Вид Дрездена и памятник генералу Моро, 1815.
Ф. ТОЙБЕРТ


Памятник генералу Моро в Дрездене

А на месте гибели генерала Моро под Дрезденом, Александр I приказал установить памятник в виде гранитного обелиска с античным шлемом и лавровым венком и мечом наверху.

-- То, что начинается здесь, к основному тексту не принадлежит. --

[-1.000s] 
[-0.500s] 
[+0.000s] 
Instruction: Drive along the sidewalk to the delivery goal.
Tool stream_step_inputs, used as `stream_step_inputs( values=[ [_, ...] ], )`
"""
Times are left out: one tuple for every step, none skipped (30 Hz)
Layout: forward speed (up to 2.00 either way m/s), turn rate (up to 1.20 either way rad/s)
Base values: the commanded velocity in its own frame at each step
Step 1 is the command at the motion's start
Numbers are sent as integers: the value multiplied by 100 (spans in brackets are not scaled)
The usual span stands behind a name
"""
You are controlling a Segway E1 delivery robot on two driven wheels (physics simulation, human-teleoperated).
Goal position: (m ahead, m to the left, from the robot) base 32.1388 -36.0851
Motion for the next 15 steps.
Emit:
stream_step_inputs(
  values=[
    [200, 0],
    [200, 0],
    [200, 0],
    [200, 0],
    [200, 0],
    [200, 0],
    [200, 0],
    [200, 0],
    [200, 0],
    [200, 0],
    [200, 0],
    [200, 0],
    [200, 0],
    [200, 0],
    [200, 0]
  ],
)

Про детей генерала удалось найти крохи. Его единственный сын, трёхлетний Эжен, остался во Франции с бабушкой и вскоре умер. Сколько было дочерей не знаю, но имена (Амалия, Изабель) встречаются разные, хотя судя по всему речь идёт об одной и то же даме. НАШЕ ВСЁ отписал о ней в своём дневнике от 5 декабря 1834 года: Ермолова и Курваль (дочь ген. Моро) всех хуже одеваются . А Долли Фикельмон добавила: Здесь появилась семья француза виконта Курваля; его жена – дочь Моро. В качестве таковой, она получила шифр фрейлины русского Двора с большим пансионом. Совсем некрасива и даже не элегантна, но, представляется мне существом с хорошим веселым характером. Ее муж – красивый мужчина, ужасно болтливый и фразер, когда его вдохновишь на это. У них красивые и умные дети. Буду признательна тем, кто сможет что-то добавить или внести ясность...

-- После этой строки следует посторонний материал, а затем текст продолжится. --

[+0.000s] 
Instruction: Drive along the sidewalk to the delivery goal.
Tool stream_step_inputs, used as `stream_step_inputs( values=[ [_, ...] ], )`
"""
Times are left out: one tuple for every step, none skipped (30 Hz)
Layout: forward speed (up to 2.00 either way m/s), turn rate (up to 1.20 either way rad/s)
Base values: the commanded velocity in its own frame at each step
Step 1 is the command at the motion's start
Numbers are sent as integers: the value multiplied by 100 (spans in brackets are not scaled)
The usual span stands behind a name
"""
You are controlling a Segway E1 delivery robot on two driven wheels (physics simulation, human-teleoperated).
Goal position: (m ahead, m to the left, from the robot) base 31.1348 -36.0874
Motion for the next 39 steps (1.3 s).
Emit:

А шельма Бонапарт в ссылке на острове Святой Елене сказал графу Лас Казу: Меня огорчает слава Моро, который нашел смерть в рядах неприятеля. Если бы он умер за родину, я завидовал бы такой судьбе. Мне ставили в вину его изгнание; так или иначе – ведь нас же было двое, тогда как нужен был только один... И оказался прав: посмертная слава Наполеона полностью затмила славу Жана Виктора Мари Моро...

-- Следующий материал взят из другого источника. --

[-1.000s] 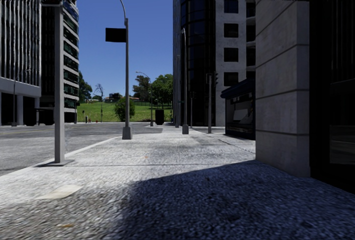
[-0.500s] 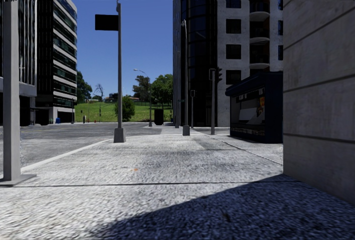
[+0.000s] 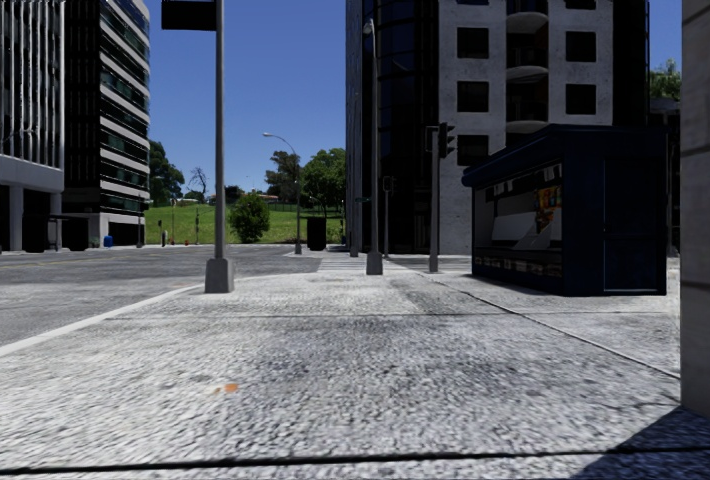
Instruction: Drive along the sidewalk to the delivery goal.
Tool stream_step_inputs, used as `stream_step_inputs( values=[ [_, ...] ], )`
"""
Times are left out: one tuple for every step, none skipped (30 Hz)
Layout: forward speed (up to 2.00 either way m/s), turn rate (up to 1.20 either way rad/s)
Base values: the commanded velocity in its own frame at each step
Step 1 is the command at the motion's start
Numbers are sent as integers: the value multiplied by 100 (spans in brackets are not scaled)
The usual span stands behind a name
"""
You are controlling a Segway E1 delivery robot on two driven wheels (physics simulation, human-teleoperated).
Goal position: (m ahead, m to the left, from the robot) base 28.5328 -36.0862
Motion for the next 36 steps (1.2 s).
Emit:
stream_step_inputs(
  values=[
    [200, 0],
    [200, 0],
    [200, 0],
    [200, 0],
    [200, 0],
    [200, 0],
    [200, 0],
    [200, 0],
    [200, 0],
    [200, 0],
    [200, 0],
    [200, 0],
    [200, 0],
    [200, 11],
    [200, 16],
    [200, 20],
    [200, 20],
    [200, 26],
    [200, 34],
    [200, 36],
    [200, 37],
    [200, 37],
    [200, 37],
    [200, 37],
    [200, 37],
    [200, 37],
    [200, 37],
    [200, 37],
    [200, 37],
    [200, 0],
    [200, 0],
    [200, 0],
    [200, 0],
    [200, 0],
    [200, 0],
    [200, 0]
  ],
)
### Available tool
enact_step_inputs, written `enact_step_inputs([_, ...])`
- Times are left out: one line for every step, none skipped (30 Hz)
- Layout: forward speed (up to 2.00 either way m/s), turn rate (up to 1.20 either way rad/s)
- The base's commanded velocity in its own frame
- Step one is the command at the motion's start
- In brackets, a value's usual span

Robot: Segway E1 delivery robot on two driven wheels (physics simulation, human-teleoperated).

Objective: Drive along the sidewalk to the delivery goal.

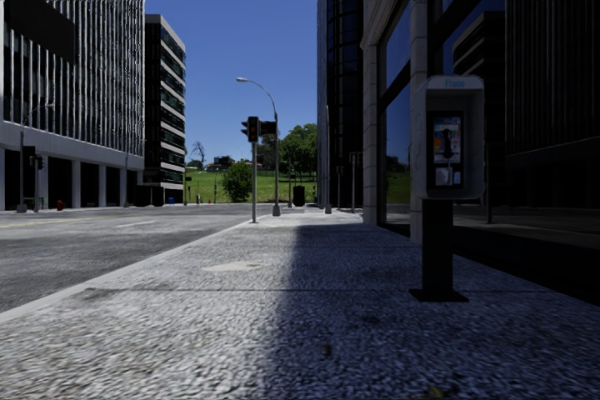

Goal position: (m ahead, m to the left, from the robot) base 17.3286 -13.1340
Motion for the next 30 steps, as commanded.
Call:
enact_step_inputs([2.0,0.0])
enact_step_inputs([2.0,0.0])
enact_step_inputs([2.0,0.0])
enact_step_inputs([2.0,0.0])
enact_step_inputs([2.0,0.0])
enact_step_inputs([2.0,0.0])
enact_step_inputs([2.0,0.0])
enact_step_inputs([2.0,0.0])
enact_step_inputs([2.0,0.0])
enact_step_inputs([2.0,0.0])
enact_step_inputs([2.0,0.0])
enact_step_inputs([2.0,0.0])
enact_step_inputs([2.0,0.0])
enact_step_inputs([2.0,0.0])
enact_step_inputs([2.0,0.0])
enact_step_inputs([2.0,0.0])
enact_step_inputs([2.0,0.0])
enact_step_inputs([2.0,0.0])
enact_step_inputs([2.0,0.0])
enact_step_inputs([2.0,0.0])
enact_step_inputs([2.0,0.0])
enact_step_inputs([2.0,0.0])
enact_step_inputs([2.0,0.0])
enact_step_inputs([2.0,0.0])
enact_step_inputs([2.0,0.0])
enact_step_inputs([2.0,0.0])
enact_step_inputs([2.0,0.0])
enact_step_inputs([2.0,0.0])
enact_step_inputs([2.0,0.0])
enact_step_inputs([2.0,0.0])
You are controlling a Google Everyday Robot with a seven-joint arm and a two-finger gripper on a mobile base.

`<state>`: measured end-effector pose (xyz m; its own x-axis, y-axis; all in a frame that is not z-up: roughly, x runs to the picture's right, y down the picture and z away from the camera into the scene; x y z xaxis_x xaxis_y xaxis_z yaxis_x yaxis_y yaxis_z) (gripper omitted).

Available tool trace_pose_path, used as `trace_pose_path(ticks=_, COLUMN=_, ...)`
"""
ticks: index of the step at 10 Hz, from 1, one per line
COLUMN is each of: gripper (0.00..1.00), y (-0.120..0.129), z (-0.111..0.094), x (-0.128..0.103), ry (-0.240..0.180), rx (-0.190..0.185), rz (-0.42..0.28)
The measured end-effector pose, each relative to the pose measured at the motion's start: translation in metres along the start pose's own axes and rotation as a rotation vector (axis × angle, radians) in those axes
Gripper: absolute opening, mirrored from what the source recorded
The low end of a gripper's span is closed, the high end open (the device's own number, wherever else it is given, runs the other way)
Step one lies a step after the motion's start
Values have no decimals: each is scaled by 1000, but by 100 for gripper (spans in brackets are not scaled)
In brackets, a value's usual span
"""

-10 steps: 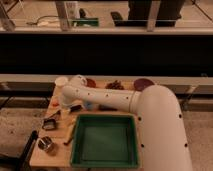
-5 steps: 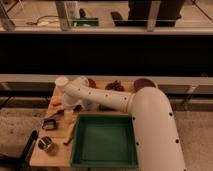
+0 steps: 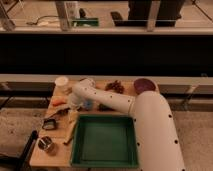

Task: Wipe purple bowl with brush

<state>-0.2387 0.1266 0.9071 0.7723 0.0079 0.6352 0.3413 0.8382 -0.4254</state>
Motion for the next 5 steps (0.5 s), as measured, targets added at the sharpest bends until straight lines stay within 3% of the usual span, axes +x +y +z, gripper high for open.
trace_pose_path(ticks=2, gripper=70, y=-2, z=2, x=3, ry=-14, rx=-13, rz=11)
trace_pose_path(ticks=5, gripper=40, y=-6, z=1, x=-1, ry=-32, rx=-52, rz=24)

Церквовь святой Екатерины Александрийской

По иронии судьбы два противника – Суворов и Моро похоронены в одной стране, одном городе, на одном проспекте – Невском. По велению Александра I тело Жана Виктора Моро было забальзамировано в Праге и доставлено в Санкт-Петербург. Его похоронили в крипте католической церкви святой Екатерины Александрийской с почестями русского фельдмаршала. Все заботы о погребении взяло на себя русское военное ведомство. Посмертно король Людовик XVIII произвел Моро в маршалы Франции (как и Жоржа Кадудаля).

В годы советской власти в церкви был размещён склад.
А с недавнего времени в помещении была установлена мемориальная доска.


На кирпичной же стене крипты висит только портрет выдающегося генерала.